Required work:
State how many lines in the records below include the word "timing". Give nothing but that number.
[Recorded data]
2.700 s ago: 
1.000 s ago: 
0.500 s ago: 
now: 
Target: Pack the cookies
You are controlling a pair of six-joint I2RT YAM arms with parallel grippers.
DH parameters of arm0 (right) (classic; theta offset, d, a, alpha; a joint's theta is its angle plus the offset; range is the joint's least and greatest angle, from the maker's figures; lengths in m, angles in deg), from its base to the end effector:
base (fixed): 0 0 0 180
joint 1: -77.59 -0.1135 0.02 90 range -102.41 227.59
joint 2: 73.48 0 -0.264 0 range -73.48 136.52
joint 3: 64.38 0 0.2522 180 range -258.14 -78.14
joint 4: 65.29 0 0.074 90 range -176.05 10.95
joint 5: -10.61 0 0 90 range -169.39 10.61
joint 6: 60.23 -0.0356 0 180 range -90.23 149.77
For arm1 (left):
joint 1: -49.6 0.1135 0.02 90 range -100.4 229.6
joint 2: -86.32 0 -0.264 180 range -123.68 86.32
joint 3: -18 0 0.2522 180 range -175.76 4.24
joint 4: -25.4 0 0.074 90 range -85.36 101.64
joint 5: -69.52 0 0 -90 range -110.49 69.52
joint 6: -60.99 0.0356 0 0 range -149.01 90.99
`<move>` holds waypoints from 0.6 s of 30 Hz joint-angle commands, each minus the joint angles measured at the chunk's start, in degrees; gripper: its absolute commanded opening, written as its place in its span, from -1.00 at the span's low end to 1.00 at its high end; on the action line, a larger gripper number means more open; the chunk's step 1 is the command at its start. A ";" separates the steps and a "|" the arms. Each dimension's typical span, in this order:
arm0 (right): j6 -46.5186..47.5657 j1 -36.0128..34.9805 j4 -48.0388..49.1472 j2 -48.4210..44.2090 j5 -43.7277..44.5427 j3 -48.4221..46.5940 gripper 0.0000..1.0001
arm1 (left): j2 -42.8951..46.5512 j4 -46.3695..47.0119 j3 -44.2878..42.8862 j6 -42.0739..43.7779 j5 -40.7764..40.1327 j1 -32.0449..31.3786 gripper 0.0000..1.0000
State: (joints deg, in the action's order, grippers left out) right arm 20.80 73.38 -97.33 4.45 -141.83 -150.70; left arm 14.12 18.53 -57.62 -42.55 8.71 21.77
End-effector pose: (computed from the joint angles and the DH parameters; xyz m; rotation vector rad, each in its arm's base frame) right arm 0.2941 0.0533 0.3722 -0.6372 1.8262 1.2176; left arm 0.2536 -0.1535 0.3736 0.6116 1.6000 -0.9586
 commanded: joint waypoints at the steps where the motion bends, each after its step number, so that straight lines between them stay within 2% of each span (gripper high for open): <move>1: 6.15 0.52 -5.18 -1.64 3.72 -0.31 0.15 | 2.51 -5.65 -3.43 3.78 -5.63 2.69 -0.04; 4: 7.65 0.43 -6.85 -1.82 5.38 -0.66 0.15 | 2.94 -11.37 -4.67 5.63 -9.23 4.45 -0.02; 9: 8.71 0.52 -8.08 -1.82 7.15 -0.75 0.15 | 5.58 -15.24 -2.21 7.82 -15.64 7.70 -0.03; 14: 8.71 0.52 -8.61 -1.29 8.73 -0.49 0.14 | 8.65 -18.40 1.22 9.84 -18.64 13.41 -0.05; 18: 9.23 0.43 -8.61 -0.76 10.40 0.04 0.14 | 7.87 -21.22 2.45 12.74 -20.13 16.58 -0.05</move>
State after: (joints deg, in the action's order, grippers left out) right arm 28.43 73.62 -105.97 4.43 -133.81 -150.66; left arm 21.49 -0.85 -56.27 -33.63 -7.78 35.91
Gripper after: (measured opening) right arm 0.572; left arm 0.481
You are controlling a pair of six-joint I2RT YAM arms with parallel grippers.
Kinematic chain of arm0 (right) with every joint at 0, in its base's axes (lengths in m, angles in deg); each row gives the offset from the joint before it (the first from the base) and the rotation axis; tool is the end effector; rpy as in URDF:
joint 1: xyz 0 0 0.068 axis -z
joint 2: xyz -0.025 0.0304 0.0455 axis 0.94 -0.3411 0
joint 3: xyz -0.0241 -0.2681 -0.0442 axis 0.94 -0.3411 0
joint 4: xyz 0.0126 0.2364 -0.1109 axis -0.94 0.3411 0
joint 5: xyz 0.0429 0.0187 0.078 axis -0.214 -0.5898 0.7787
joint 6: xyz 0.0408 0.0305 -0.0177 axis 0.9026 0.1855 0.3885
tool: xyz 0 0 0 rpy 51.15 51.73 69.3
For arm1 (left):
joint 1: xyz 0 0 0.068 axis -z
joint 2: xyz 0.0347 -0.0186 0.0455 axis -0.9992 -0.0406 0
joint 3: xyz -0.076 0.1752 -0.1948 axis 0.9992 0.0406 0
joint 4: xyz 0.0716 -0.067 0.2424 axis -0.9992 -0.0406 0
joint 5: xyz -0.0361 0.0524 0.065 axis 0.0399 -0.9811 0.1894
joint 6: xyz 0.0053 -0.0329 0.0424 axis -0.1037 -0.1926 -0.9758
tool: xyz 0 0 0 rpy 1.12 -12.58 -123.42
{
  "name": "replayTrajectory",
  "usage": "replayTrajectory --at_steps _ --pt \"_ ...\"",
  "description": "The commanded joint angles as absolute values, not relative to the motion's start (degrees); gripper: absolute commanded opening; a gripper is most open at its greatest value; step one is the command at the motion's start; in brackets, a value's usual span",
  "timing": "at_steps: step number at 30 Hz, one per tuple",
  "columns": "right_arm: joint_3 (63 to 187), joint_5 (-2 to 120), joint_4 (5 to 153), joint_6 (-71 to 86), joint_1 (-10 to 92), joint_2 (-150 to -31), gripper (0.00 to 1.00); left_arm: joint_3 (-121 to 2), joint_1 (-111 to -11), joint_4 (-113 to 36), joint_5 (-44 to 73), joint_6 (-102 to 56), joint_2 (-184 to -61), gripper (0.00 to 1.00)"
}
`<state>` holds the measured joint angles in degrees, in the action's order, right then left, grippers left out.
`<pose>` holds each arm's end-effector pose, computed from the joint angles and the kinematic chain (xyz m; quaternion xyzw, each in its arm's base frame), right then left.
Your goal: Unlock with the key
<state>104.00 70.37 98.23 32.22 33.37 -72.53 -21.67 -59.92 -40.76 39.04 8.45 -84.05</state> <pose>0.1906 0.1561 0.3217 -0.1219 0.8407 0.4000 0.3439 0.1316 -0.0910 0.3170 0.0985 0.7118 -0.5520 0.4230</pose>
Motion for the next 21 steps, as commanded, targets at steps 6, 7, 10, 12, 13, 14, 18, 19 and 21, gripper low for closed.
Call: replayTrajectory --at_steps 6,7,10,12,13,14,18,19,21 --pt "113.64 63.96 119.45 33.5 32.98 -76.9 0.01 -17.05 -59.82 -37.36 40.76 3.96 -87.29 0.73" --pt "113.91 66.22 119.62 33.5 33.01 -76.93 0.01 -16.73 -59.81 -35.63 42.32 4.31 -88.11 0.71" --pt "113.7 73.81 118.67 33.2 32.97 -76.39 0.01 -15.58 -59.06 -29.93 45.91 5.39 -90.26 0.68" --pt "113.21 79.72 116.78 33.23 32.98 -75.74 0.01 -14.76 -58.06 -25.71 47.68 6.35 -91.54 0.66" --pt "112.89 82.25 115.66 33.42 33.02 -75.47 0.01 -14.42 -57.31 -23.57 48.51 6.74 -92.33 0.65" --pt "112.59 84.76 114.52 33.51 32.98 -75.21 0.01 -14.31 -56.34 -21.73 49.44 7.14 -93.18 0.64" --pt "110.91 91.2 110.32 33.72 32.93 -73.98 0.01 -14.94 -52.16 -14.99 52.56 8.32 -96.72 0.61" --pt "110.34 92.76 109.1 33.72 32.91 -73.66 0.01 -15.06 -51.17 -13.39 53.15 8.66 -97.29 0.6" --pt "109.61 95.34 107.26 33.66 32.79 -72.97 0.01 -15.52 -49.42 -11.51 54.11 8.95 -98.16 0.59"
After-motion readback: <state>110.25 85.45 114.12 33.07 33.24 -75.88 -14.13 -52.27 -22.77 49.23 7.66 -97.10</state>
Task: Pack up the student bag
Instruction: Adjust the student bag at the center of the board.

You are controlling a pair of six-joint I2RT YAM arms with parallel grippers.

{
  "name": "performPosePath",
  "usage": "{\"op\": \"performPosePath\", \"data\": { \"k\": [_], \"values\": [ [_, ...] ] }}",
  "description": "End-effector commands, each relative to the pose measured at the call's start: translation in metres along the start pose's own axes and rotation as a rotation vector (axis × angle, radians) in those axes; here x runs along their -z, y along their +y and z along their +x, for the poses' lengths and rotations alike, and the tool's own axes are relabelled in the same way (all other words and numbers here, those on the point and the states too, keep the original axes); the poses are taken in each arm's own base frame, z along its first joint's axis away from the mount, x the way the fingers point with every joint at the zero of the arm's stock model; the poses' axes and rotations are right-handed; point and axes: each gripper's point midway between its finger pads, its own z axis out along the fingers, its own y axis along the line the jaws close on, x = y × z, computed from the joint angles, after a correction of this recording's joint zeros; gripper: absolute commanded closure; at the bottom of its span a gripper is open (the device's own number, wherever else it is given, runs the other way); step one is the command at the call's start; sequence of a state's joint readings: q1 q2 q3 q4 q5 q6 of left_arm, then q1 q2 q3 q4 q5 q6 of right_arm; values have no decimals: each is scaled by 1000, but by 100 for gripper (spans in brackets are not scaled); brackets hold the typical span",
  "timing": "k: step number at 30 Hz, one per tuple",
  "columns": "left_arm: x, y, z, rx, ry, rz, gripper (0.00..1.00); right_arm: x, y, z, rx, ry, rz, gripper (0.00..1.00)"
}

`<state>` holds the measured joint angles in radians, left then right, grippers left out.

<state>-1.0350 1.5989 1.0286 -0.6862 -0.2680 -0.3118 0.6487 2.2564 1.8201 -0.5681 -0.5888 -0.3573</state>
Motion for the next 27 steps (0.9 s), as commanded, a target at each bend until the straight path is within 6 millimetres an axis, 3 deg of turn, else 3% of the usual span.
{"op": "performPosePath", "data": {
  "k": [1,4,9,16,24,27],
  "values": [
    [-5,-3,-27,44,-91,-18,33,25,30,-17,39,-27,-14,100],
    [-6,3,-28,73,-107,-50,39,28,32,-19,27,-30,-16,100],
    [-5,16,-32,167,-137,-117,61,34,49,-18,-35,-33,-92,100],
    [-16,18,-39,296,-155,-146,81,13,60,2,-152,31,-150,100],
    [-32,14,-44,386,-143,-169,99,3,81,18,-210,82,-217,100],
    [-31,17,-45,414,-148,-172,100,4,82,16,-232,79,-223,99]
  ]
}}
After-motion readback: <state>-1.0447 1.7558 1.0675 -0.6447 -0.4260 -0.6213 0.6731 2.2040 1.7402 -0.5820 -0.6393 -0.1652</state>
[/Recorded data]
Your response:
2